## Provided data
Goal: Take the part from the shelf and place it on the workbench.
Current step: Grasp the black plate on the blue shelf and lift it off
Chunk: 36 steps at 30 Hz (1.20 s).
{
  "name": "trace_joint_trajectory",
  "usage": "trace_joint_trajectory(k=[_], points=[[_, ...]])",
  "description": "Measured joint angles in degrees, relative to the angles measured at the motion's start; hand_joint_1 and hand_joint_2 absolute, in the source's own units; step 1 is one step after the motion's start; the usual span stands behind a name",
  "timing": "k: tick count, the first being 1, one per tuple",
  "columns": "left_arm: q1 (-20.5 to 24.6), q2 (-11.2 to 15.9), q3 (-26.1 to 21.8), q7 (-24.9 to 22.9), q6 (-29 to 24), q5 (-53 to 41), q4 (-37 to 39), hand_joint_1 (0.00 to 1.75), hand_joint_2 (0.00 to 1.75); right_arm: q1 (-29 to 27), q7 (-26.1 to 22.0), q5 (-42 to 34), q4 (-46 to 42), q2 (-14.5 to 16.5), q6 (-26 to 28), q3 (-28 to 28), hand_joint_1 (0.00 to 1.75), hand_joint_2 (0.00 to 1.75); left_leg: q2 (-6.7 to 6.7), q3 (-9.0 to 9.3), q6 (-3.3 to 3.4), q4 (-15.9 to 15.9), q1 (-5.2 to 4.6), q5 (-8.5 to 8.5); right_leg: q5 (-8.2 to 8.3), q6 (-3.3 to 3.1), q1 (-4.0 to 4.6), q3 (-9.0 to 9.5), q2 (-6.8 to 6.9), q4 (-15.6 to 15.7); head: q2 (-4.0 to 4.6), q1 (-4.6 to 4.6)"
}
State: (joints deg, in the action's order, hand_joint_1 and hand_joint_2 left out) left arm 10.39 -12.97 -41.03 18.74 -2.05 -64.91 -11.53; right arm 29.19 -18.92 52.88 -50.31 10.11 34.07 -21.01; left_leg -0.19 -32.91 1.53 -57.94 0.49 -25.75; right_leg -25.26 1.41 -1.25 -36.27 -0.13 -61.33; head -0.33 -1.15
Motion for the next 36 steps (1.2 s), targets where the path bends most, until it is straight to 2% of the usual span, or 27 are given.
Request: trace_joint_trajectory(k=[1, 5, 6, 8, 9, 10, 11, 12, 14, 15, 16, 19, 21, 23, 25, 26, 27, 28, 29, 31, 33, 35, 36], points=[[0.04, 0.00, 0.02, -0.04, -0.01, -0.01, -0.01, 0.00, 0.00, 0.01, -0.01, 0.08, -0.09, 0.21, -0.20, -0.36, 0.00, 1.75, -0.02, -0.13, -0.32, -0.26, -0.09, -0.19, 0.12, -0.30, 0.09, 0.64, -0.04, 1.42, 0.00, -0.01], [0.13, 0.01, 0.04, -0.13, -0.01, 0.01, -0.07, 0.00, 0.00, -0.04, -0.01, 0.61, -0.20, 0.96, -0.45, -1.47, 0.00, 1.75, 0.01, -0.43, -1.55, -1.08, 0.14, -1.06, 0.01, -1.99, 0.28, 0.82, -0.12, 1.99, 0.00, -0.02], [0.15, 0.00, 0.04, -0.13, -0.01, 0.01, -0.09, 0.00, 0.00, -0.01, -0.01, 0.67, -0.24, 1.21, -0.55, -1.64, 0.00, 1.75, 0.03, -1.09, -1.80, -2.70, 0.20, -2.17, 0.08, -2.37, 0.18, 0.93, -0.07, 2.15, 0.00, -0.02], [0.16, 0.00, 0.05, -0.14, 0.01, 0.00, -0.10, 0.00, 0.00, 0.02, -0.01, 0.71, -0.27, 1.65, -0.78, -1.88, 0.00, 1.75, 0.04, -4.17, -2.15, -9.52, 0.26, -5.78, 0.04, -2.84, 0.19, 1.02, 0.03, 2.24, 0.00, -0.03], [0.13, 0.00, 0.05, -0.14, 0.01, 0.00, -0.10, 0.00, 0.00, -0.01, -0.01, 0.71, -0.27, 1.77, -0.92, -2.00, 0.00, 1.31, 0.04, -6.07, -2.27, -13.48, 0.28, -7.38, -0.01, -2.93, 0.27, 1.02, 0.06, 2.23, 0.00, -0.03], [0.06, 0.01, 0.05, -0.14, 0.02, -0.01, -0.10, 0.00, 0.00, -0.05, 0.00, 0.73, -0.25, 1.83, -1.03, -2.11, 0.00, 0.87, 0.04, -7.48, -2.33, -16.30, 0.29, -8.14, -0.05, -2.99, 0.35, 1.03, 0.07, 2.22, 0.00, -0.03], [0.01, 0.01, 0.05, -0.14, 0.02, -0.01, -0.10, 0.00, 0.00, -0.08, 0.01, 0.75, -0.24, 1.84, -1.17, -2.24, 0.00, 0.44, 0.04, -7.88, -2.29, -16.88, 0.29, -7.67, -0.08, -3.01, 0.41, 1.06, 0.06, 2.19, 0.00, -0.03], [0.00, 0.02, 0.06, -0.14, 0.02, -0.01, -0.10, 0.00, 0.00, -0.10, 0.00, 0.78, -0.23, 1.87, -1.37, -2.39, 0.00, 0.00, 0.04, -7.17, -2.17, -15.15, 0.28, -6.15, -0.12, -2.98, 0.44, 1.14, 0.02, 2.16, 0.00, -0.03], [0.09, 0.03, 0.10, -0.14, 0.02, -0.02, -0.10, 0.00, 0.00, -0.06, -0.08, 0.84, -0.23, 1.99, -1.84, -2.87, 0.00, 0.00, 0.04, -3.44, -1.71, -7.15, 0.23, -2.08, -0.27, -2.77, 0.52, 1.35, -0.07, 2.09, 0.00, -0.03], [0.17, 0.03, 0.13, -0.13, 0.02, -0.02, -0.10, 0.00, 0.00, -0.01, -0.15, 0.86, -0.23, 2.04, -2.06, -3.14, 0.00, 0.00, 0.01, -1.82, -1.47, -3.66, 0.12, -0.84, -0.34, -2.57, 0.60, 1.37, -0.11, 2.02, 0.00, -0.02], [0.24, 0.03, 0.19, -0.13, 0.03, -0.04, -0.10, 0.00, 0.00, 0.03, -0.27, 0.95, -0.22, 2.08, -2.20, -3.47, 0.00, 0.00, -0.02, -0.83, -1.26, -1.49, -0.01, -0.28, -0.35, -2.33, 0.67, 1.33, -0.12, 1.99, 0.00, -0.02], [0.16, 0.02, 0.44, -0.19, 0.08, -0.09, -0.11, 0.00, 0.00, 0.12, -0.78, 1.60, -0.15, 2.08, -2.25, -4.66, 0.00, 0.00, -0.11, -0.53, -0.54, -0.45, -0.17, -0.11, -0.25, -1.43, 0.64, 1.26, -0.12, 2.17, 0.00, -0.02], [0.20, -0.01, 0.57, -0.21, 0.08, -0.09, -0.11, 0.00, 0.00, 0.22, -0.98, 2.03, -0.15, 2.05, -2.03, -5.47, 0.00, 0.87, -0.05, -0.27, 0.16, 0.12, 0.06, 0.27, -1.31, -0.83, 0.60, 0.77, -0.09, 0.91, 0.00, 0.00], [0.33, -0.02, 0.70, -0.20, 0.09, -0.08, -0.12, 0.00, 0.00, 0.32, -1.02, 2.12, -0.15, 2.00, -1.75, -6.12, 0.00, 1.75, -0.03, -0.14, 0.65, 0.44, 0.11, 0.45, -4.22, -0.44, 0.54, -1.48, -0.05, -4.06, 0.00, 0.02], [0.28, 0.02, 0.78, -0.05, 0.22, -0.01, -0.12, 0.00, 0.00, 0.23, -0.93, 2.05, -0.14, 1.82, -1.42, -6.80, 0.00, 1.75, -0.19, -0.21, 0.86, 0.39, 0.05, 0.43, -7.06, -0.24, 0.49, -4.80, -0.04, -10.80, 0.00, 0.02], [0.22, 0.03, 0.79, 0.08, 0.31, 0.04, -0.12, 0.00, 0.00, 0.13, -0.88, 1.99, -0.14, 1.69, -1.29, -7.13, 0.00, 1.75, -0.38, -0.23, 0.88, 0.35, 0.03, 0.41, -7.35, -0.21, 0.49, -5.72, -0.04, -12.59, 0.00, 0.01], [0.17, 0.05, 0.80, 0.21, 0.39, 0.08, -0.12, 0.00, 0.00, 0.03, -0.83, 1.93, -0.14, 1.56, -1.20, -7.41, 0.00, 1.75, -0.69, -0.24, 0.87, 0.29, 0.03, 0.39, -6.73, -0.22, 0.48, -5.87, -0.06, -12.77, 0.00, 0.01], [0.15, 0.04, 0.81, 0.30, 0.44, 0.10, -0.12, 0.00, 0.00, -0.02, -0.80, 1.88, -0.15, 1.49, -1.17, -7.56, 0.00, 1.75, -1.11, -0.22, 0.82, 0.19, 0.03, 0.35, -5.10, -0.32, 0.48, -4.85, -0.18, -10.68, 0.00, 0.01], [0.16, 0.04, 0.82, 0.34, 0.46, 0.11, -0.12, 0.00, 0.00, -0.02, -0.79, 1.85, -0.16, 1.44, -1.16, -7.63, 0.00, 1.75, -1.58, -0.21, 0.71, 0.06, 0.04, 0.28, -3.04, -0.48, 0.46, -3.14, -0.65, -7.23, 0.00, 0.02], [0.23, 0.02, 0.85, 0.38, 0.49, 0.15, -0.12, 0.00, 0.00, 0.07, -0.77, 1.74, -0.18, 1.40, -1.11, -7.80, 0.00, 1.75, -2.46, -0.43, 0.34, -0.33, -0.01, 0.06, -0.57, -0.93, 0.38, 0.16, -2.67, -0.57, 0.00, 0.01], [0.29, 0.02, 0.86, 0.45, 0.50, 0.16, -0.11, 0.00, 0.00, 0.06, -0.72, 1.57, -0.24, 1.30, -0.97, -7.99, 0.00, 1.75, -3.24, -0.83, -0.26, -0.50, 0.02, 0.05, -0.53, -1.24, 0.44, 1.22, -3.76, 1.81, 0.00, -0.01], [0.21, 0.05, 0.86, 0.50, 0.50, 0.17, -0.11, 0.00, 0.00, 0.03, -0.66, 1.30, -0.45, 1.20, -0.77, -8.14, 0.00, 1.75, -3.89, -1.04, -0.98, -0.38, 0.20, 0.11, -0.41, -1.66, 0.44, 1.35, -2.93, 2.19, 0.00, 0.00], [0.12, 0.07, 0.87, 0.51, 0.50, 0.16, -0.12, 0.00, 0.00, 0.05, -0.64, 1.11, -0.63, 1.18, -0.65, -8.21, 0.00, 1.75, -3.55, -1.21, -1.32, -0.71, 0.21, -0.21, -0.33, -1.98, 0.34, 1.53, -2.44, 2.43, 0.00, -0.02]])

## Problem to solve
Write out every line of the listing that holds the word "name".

## Response to the task
  "name": "trace_joint_trajectory",
  "description": "Measured joint angles in degrees, relative to the angles measured at the motion's start; hand_joint_1 and hand_joint_2 absolute, in the source's own units; step 1 is one step after the motion's start; the usual span stands behind a name",

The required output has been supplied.